On Thu, Aug 23, 2001 at 01:09:14PM -0400, jason.ory@ndchealth.com wrote: > I'm trying my best to convert from MySQL to PgSQL but I cant get a good > answer about > certian questions. It was an easy task in mysql but all this talk about > , text , toast and bytea is just confusing me. > I cant get a clear picture of any of this,from the book from Bruce, the > e-mail archives. Ive looked all i can, > with every keyword i can think of from years past. Here is my situation. > > > WHAT I WAS DOING IN MYSQL > Via the web my clients are uploading basic text/data files, sometimes > > than 30MB. In the past ,via CGI I have been parsing the file > into one STL string, using mysql_escape_string to escape it and then using > an INSERT to place the > ,\'+"stlstring+"\' , into a BLOB column. > I dont want to use a temp. file anywhere. The data will always be passed via > the database and buffers for certian reasons. > > > THIS IS WHAT I CANT SEEM TO FIGURE OUT IN POSTGRESQL > 1. I cant get a clear answer on what kind of data type to use for my large > text string? TEXT, ???, ??? or something about TOAST > I have seen in the e-mail archive but cant find any documentaion? TOAST is just a name for the mechanism/feature that is used in Postgres >= 7.1 to overcome the (32 KB if I recall correctly) limit on the row size in previous versions. It's completely transparent to the programmer, i.e. if you use TEXT, for instance, you can have a row up to 1 GB in size (which is probably not practical) theoretically. The advantage over using BLOBs is that you can search this field (with 30 MB fieldis, if you have a few of them, this is probably not practical either so you'd probably want to consider some full text indexing mechanism). I'd use TEXT for this reason. > > 2. I've written my own escape method ,("cant find one for Pgsql") , BUT i > don't know what > to escape and not to escape. So it keeps failing. I cand find any docs. on > what to escape either? Hm. I don't understand why the database (using MySQL or Postgres) would make any difference there. Hope it helps, Frank
On Thu, 23 Aug 2001 jason.ory@ndchealth.com wrote: > THIS IS WHAT I CANT SEEM TO FIGURE OUT IN POSTGRESQL > 1. I cant get a clear answer on what kind of data type to use for my large > text string? TEXT, ???, ??? or something about TOAST > I have seen in the e-mail archive but cant find any documentaion? I would suggest bytea or blob. Blobs are well-documented in normal documentation and in documentation of your favorite interface, so I'll just talk about bytea. > 2. I've written my own escape method ,("cant find one for Pgsql") , BUT i > don't know what > to escape and not to escape. So it keeps failing. I cand find any docs. on > what to escape either? For bytea, follow this rule: to escape a null character, use this: '\\0'. To escape a backslash, use this: '\\\\'. Same idea to unescape data.

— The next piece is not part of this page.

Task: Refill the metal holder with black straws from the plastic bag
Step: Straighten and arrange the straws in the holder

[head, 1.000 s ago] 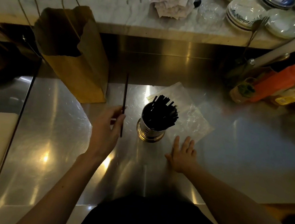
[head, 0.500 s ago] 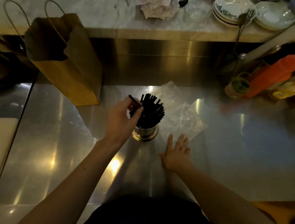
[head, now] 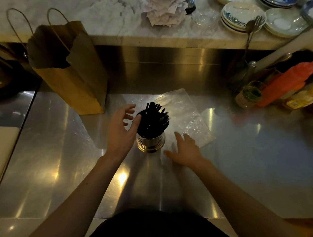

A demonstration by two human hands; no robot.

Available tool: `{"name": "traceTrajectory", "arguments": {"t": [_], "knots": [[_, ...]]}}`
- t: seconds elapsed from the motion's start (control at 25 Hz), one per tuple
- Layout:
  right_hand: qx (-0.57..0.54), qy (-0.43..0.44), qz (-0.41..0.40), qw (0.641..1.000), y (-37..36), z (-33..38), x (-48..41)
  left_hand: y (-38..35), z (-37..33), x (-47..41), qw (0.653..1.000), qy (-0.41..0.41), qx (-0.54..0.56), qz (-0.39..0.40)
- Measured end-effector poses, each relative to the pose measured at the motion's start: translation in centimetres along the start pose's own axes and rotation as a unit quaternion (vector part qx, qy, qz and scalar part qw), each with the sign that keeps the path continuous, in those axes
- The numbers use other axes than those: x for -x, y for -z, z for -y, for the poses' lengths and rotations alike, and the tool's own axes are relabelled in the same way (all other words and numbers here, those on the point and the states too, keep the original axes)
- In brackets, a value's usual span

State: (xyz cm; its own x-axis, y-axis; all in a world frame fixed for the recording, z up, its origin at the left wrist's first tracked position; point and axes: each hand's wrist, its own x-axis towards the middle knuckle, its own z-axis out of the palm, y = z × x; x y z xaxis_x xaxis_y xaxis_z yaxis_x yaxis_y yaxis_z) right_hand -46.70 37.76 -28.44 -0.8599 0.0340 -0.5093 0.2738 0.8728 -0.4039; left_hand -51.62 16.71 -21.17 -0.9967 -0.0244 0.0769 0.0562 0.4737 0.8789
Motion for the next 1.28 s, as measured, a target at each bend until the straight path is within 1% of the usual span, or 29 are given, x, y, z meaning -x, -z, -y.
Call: {"name": "traceTrajectory", "arguments": {"t": [0.08, 0.12, 0.2, 0.28, 0.36, 0.44, 0.56, 0.68, 0.8, 0.92, 1.12, 1.28], "knots": [[-0.151, 0.080, -0.013, 0.985, 2.1, 1.1, 0.3, 0.3, 0.2, 0.4, 0.999, 0.003, 0.025, 0.022], [-0.196, 0.103, -0.017, 0.975, 3.0, 1.8, 0.5, 0.4, 0.6, 0.6, 0.998, 0.008, 0.034, 0.051], [-0.235, 0.124, -0.012, 0.964, 4.2, 2.8, 0.6, 0.2, 1.8, 0.6, 0.991, 0.021, 0.031, 0.132], [-0.236, 0.136, -0.004, 0.962, 4.9, 3.4, 0.2, 0.0, 3.5, 0.2, 0.979, 0.026, -0.018, 0.201], [-0.223, 0.145, 0.017, 0.964, 5.4, 3.7, -0.3, 0.1, 4.7, -0.4, 0.969, 0.032, -0.046, 0.241], [-0.215, 0.161, 0.042, 0.962, 5.7, 4.2, -0.9, 0.4, 4.9, -1.0, 0.965, 0.042, -0.039, 0.257], [-0.212, 0.182, 0.077, 0.957, 6.0, 5.1, -1.5, 0.7, 4.0, -2.4, 0.959, 0.028, -0.035, 0.279], [-0.227, 0.191, 0.096, 0.950, 6.2, 5.8, -2.2, 0.7, 3.6, -3.4, 0.950, 0.023, -0.008, 0.312], [-0.221, 0.202, 0.105, 0.948, 6.5, 6.1, -2.5, 0.6, 3.7, -4.1, 0.946, 0.016, -0.046, 0.320], [-0.187, 0.204, 0.108, 0.955, 6.6, 6.2, -2.9, 0.4, 3.3, -4.0, 0.946, 0.003, -0.067, 0.317], [-0.177, 0.192, 0.080, 0.962, 7.0, 6.0, -2.9, -0.1, 2.8, -3.3, 0.950, 0.018, -0.039, 0.309], [-0.209, 0.186, 0.042, 0.959, 6.9, 6.2, -2.3, -0.6, 2.3, -2.6, 0.966, 0.027, 0.006, 0.256]]}}
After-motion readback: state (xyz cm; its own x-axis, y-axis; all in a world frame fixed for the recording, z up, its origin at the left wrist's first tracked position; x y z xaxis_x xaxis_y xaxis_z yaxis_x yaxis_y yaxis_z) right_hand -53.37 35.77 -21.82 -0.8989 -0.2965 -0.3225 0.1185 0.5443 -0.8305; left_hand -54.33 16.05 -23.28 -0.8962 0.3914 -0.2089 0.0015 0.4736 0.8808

At 03:05 PM 27-08-2001 -0400, Alex Pilosov wrote: >On Thu, 23 Aug 2001 jason.ory@ndchealth.com wrote: > >> THIS IS WHAT I CANT SEEM TO FIGURE OUT IN POSTGRESQL >> 1. I cant get a clear answer on what kind of data type to use for my large >> text string? TEXT, ???, ??? or something about TOAST >> I have seen in the e-mail archive but cant find any documentaion? >I would suggest bytea or blob. Blobs are well-documented in normal >documentation and in documentation of your favorite interface, so I'll >just talk about bytea. > >> 2. I've written my own escape method ,("cant find one for Pgsql") , BUT i >> don't know what >> to escape and not to escape. So it keeps failing. I cand find any docs. on >> what to escape either? >For bytea, follow this rule: to escape a null character, use this: >'\\0'. To escape a backslash, use this: '\\\\'. > >Same idea to unescape data. Are there other characters that need to be escaped? I suspect there are more characters that need to be escaped - ctrl chars? single quotes?. Why four backslashes for one? Is there a definitive documentation anywhere for what bytea is _supposed_ (not what it might actually be) to be and how it is to be handled? Also why wouldn't escaping stuff like this work with TEXT then? If a null is going to be backslash backslash zero, and come out the same way, it sure looks like TEXT to me :). OK so there's this thing about storage. So maybe I could save a byte by just converting nulls to backslash zero and real backslashes to backslash backslash. Tada. OK it's probably not the same, but having to put four backslashes when two should be enough to quote one makes me rather puzzled and uneasy. Cheerio, Link.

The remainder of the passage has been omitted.